What needs to be done: Print the entire listing below word for word, excluding its pictures.
--- Information provided ---
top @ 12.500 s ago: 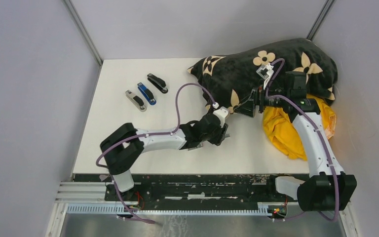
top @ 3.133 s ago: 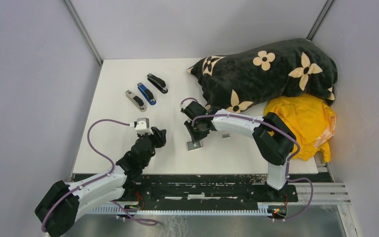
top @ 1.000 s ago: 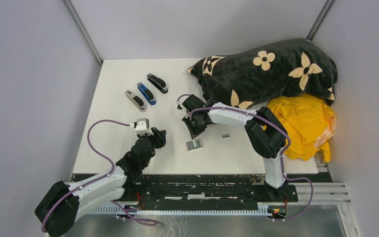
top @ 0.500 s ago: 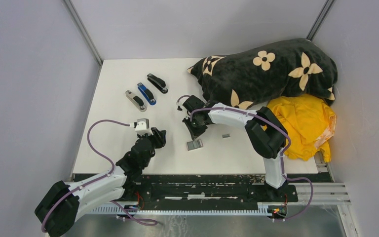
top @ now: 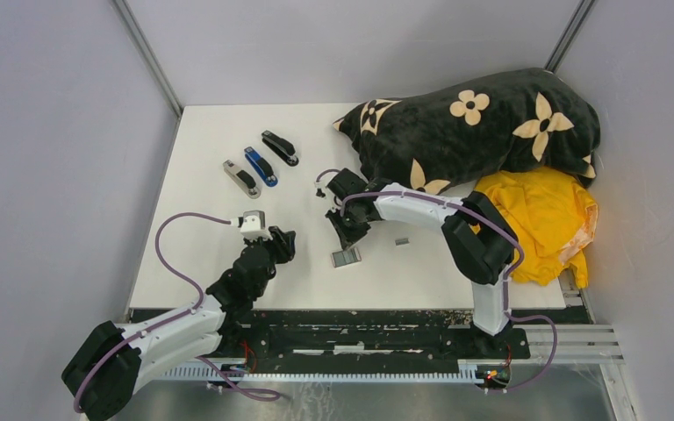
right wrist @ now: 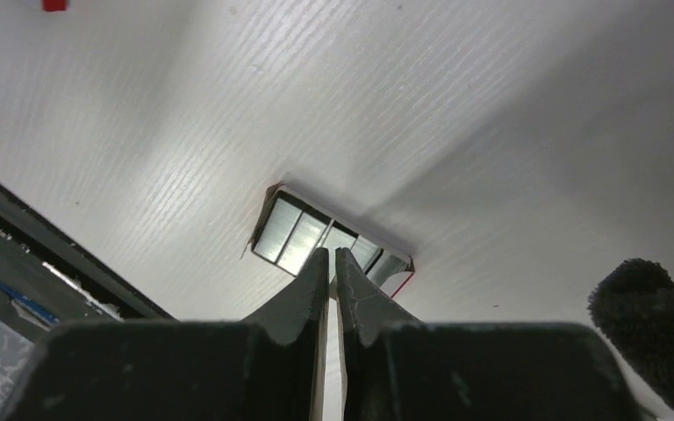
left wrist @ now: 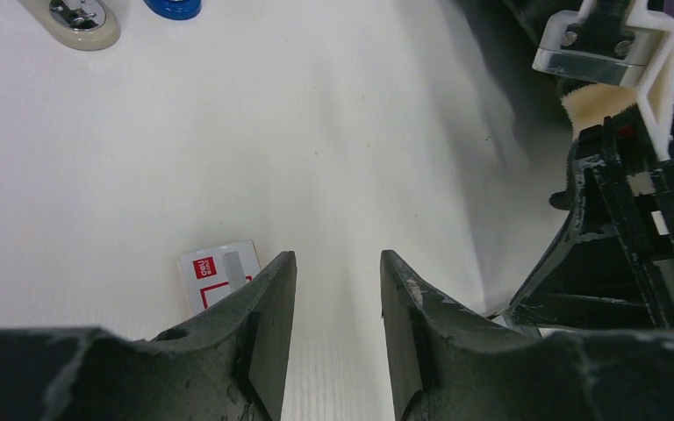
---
Task result:
top @ 12.500 s ago: 
top @ 3.133 s ago: 
top @ 1.000 s ago: 
top @ 0.500 s ago: 
top @ now: 
right wrist @ now: 
left wrist @ now: 

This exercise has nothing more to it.